WHAT YOU NEED TO DO ▸ Retype verbatim the lines of the listing, from the very first through the line with "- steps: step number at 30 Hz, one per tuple".

□ □ □ □ □

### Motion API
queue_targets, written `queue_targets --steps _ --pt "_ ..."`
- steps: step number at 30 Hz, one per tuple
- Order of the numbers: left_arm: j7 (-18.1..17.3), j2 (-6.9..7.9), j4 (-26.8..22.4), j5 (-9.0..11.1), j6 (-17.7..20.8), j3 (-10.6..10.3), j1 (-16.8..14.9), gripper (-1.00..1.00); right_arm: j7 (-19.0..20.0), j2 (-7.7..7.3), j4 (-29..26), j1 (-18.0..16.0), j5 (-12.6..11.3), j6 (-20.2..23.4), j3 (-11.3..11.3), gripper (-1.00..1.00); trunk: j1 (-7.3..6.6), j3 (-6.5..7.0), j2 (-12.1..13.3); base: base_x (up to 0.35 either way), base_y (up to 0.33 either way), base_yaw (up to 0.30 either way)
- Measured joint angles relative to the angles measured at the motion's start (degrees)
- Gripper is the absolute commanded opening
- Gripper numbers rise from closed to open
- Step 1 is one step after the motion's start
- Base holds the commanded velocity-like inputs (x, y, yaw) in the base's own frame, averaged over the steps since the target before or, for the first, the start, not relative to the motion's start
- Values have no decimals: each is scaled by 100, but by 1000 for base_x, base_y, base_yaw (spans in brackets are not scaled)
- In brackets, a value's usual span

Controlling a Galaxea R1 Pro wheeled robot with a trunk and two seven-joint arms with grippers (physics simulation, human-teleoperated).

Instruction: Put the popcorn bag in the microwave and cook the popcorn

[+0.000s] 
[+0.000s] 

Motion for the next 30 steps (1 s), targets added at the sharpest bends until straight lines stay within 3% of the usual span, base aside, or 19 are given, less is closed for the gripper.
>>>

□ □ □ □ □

EXERCISE SOLUTION ▸
### Motion API
queue_targets, written `queue_targets --steps _ --pt "_ ..."`
- steps: step number at 30 Hz, one per tuple

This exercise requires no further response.